TASK OBJECTIVE
Nothing in the data may be altered; copy it all exactly.

____

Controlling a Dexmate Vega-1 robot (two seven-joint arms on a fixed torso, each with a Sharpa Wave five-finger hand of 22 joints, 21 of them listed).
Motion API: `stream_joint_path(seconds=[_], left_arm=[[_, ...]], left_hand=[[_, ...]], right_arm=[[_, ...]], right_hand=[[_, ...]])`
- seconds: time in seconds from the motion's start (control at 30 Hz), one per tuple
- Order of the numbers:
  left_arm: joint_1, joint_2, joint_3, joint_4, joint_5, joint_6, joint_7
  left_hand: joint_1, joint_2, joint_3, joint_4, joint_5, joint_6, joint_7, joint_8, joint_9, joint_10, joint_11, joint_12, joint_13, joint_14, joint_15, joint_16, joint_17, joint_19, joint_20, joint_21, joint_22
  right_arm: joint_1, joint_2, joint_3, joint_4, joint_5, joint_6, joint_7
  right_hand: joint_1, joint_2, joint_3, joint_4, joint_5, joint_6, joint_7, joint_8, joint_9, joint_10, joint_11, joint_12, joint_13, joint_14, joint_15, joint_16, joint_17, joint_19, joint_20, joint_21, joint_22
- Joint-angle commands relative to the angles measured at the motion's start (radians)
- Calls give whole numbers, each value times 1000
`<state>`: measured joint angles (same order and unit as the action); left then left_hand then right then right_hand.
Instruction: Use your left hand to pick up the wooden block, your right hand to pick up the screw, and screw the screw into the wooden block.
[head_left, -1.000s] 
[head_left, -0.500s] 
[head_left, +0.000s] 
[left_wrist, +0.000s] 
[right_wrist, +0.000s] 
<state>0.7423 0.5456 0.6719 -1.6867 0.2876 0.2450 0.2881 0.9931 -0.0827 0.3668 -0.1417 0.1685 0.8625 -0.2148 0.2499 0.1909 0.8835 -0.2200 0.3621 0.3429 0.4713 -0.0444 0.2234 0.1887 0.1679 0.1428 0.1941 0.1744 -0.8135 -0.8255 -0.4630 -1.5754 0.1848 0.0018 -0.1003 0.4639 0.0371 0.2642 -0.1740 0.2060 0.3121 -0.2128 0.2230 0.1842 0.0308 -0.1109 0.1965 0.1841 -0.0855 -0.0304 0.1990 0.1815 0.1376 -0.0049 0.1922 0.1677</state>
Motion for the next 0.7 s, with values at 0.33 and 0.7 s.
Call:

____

TASK ANSWER
Controlling a Dexmate Vega-1 robot (two seven-joint arms on a fixed torso, each with a Sharpa Wave five-finger hand of 22 joints, 21 of them listed).
Motion API: `stream_joint_path(seconds=[_], left_arm=[[_, ...]], left_hand=[[_, ...]], right_arm=[[_, ...]], right_hand=[[_, ...]])`
- seconds: time in seconds from the motion's start (control at 30 Hz), one per tuple
- Order of the numbers:
  left_arm: joint_1, joint_2, joint_3, joint_4, joint_5, joint_6, joint_7
  left_hand: joint_1, joint_2, joint_3, joint_4, joint_5, joint_6, joint_7, joint_8, joint_9, joint_10, joint_11, joint_12, joint_13, joint_14, joint_15, joint_16, joint_17, joint_19, joint_20, joint_21, joint_22
  right_arm: joint_1, joint_2, joint_3, joint_4, joint_5, joint_6, joint_7
  right_hand: joint_1, joint_2, joint_3, joint_4, joint_5, joint_6, joint_7, joint_8, joint_9, joint_10, joint_11, joint_12, joint_13, joint_14, joint_15, joint_16, joint_17, joint_19, joint_20, joint_21, joint_22
- Joint-angle commands relative to the angles measured at the motion's start (radians)
- Calls give whole numbers, each value times 1000
`<state>`: measured joint angles (same order and unit as the action); left then left_hand then right then right_hand.
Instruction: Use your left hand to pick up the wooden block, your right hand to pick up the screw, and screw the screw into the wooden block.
[head_left, -1.000s] 
[head_left, -0.500s] 
[head_left, +0.000s] 
[left_wrist, +0.000s] 
[right_wrist, +0.000s] 
<state>0.7423 0.5456 0.6719 -1.6867 0.2876 0.2450 0.2881 0.9931 -0.0827 0.3668 -0.1417 0.1685 0.8625 -0.2148 0.2499 0.1909 0.8835 -0.2200 0.3621 0.3429 0.4713 -0.0444 0.2234 0.1887 0.1679 0.1428 0.1941 0.1744 -0.8135 -0.8255 -0.4630 -1.5754 0.1848 0.0018 -0.1003 0.4639 0.0371 0.2642 -0.1740 0.2060 0.3121 -0.2128 0.2230 0.1842 0.0308 -0.1109 0.1965 0.1841 -0.0855 -0.0304 0.1990 0.1815 0.1376 -0.0049 0.1922 0.1677</state>
Motion for the next 0.7 s, with values at 0.33 and 0.7 s.
Call:

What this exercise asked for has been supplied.